大石内蔵助良雄ら17名は、肥後熊本藩・細川越中守綱利の高輪下屋敷にお預けとな
った。綱利は良雄ら17名を厚遇したと伝わり、「細川の 水の(水野監物)流れは清
けれど ただ大海(毛利甲斐守)の沖(松平隠岐守)ぞ濁れる」との狂歌が伝わってい
る。
仇討ちを義挙とする世論の中、幕閣は助命すべきか?死罪か?で揺れたが、天下の法
を曲げることはできないとした荻生徂徠らの意見を容れた徳川綱吉は、陪臣としては異
例の上使を遣わした上で切腹を命じている。
元禄16年(1703)2月4日、大石ら17士は自刃したが、永青文庫に伝わる浮
世絵「義士切腹之図」では、畳三枚の上にさらに布団を敷かれるなど、自刃に際しても
細川家の厚遇ぶりが伝えられ、綱利は陰から自刃の様子を見ていたと書かれている。
さらに綱利は「彼らは細川家の守り神である」とし、17士の遺髪を分けてもらい、
義士の墓と供養塔を建て、切腹場所を屋敷の名所として残すように命じている。

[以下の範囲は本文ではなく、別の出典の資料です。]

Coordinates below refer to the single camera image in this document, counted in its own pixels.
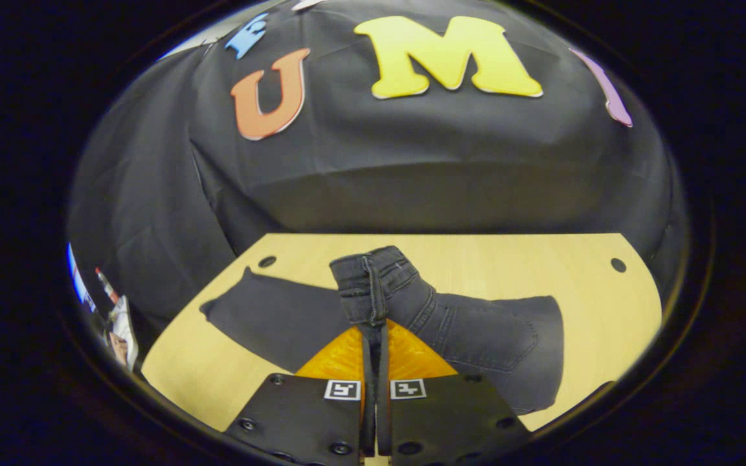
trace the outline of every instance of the letter m
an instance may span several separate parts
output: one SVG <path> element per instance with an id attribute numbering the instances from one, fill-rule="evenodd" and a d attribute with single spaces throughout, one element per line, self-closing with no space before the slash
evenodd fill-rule
<path id="1" fill-rule="evenodd" d="M 414 72 L 411 57 L 447 89 L 458 89 L 473 55 L 479 69 L 471 82 L 480 91 L 539 97 L 543 89 L 526 72 L 502 26 L 474 17 L 453 17 L 444 36 L 406 17 L 381 17 L 358 24 L 370 36 L 379 61 L 376 98 L 422 94 L 429 80 Z"/>

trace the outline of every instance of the jeans pocket
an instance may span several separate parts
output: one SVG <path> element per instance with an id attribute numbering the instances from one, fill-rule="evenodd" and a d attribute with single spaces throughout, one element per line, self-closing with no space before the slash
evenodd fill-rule
<path id="1" fill-rule="evenodd" d="M 511 372 L 537 345 L 533 323 L 509 310 L 448 307 L 446 311 L 437 340 L 445 361 Z"/>

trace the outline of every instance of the wooden table
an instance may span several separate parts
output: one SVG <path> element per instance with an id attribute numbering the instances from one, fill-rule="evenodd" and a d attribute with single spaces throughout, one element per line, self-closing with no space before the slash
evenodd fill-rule
<path id="1" fill-rule="evenodd" d="M 621 377 L 661 324 L 661 302 L 650 272 L 617 233 L 270 234 L 186 305 L 148 352 L 143 375 L 190 415 L 225 430 L 267 374 L 288 372 L 226 337 L 205 320 L 199 305 L 238 283 L 246 266 L 257 274 L 335 289 L 331 260 L 386 245 L 402 250 L 439 293 L 485 299 L 554 296 L 563 315 L 563 381 L 550 408 L 521 416 L 529 430 Z M 267 256 L 277 261 L 267 268 L 258 266 Z M 625 263 L 625 272 L 615 271 L 613 258 Z"/>

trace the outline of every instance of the orange letter u
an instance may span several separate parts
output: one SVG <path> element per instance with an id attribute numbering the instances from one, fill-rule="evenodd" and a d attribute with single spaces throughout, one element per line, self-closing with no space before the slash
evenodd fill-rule
<path id="1" fill-rule="evenodd" d="M 264 71 L 255 71 L 232 87 L 234 117 L 241 135 L 251 141 L 279 133 L 298 117 L 304 104 L 304 74 L 302 62 L 310 53 L 304 48 L 282 56 L 272 64 L 281 74 L 281 103 L 278 108 L 264 114 L 258 103 L 258 82 Z"/>

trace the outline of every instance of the black cloth
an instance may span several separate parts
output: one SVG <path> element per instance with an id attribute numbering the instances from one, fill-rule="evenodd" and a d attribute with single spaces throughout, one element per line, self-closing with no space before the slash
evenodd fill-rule
<path id="1" fill-rule="evenodd" d="M 153 64 L 85 146 L 69 238 L 81 269 L 100 266 L 128 296 L 135 327 L 152 334 L 141 341 L 153 341 L 271 231 L 616 231 L 648 262 L 666 297 L 686 237 L 678 215 L 684 198 L 648 109 L 616 74 L 607 70 L 631 128 L 607 114 L 601 86 L 567 43 L 499 3 L 323 2 L 293 12 L 295 2 L 267 9 L 264 36 L 239 60 L 225 45 L 240 27 Z M 376 51 L 354 29 L 387 16 L 439 35 L 455 16 L 493 21 L 544 94 L 482 92 L 471 83 L 471 60 L 456 91 L 430 77 L 423 95 L 379 100 L 371 93 Z M 276 108 L 281 88 L 271 66 L 304 47 L 311 51 L 298 117 L 266 139 L 241 137 L 233 85 L 264 71 L 260 106 Z M 429 76 L 420 65 L 414 70 Z M 92 275 L 82 278 L 98 296 Z"/>
<path id="2" fill-rule="evenodd" d="M 249 351 L 298 371 L 351 322 L 367 321 L 370 280 L 360 257 L 381 273 L 386 318 L 408 328 L 458 372 L 483 374 L 516 414 L 554 404 L 563 375 L 563 321 L 553 297 L 487 301 L 439 294 L 396 247 L 333 262 L 338 291 L 246 268 L 239 283 L 203 304 L 201 312 Z"/>

しかし
ながら、様々な事情が重なったことで守られることなく、破却されてしまった。
なお「大石良雄等自刃跡」碑の建つ地は、厳密には旧細川邸から少し離れた位置に建
立されたものであり、切腹した場所ではない。
また、碑が建立されたのは大正期であることから、戦前の楠木正成ら義士に対する当
時の社会情勢によるものと推測される。